Source records
=======

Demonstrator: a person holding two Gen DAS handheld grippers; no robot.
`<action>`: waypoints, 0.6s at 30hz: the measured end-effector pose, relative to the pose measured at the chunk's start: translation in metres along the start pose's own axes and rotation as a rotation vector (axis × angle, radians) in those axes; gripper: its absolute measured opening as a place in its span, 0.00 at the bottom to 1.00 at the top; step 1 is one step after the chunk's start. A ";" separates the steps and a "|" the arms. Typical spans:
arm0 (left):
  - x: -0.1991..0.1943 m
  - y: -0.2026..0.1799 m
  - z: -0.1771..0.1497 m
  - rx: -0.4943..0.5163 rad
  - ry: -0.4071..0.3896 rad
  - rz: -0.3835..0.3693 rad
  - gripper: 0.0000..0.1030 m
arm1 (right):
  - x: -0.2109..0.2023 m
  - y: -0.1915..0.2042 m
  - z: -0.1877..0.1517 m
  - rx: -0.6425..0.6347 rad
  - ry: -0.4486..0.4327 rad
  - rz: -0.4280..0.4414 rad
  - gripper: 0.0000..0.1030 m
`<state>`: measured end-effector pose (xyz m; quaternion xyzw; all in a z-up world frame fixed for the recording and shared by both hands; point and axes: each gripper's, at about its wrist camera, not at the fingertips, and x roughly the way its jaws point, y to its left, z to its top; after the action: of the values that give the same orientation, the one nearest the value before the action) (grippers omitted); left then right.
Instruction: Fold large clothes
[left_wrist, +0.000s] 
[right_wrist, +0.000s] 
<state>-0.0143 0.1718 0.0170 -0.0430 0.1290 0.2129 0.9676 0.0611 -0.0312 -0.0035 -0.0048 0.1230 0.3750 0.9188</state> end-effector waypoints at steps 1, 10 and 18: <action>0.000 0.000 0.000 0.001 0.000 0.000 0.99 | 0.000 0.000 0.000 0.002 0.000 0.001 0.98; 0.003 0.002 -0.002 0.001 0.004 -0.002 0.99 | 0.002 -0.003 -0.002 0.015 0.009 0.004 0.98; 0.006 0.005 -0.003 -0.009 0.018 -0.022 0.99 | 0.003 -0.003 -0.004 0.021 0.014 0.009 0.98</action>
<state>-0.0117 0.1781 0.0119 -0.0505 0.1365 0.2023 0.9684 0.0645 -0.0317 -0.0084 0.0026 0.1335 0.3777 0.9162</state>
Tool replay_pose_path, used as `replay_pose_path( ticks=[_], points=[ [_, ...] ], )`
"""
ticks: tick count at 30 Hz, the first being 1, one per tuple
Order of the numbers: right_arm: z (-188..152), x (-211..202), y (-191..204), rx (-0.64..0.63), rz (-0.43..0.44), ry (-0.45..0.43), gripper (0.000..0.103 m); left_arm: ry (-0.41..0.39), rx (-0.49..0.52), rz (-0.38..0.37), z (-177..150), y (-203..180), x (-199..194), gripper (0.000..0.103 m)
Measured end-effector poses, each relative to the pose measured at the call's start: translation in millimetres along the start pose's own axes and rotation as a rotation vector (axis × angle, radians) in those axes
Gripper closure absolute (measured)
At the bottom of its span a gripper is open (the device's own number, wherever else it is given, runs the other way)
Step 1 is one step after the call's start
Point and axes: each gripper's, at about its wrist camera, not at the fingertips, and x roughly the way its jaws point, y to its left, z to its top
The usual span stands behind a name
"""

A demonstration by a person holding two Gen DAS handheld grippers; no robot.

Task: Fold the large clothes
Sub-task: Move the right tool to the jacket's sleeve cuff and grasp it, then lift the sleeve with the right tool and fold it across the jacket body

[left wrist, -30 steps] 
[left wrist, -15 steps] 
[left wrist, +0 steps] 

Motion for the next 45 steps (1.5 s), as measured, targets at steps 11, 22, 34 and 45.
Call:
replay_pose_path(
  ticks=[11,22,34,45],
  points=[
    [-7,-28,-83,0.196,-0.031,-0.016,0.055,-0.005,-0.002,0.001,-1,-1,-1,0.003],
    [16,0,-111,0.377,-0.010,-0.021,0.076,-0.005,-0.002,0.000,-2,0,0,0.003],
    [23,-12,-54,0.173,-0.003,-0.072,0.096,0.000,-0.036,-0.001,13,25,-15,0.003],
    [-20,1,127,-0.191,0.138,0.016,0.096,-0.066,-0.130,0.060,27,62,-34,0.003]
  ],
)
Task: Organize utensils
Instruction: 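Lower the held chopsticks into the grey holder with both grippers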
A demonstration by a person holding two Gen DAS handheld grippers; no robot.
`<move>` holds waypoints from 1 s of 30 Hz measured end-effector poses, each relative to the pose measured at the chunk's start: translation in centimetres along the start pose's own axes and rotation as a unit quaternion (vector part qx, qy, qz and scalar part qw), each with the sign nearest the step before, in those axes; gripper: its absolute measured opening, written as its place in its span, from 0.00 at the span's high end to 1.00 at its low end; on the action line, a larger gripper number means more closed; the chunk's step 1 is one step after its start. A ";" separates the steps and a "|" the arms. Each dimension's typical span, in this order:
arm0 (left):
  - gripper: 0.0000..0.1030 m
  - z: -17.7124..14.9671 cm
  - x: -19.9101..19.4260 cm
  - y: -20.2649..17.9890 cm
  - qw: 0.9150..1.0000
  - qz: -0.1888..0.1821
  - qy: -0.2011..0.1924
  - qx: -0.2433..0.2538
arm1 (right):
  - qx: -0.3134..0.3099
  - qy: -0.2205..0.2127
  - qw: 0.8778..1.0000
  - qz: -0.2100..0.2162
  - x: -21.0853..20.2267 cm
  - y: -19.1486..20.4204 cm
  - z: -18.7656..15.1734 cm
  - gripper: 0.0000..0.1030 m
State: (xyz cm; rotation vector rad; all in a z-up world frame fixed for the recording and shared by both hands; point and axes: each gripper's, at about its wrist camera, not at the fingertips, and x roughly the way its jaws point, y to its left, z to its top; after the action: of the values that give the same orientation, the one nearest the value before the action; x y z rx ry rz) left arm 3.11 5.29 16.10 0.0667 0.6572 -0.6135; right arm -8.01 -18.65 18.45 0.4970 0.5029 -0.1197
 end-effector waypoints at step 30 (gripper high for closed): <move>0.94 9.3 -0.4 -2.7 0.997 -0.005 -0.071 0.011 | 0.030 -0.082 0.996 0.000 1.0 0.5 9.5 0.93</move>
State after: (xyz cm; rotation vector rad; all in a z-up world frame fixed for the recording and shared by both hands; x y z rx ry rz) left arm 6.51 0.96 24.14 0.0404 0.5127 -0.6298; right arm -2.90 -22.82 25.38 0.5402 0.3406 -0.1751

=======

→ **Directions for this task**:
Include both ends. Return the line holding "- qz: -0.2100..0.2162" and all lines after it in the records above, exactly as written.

→ **Expected answer**:
  - qz: -0.2100..0.2162
  - x: -21.0853..20.2267 cm
  - y: -19.1486..20.4204 cm
  - z: -18.7656..15.1734 cm
  - gripper: 0.0000..0.1030 m
State: (xyz cm; rotation vector rad; all in a z-up world frame fixed for the recording and shared by both hands; point and axes: each gripper's, at about its wrist camera, not at the fingertips, and x roughly the way its jaws point, y to its left, z to its top; after the action: of the values that give the same orientation, the one nearest the value before the action; x y z rx ry rz) left arm 3.11 5.29 16.10 0.0667 0.6572 -0.6135; right arm -8.01 -18.65 18.45 0.4970 0.5029 -0.1197
 end-effector waypoints at step 30 (gripper high for closed): <move>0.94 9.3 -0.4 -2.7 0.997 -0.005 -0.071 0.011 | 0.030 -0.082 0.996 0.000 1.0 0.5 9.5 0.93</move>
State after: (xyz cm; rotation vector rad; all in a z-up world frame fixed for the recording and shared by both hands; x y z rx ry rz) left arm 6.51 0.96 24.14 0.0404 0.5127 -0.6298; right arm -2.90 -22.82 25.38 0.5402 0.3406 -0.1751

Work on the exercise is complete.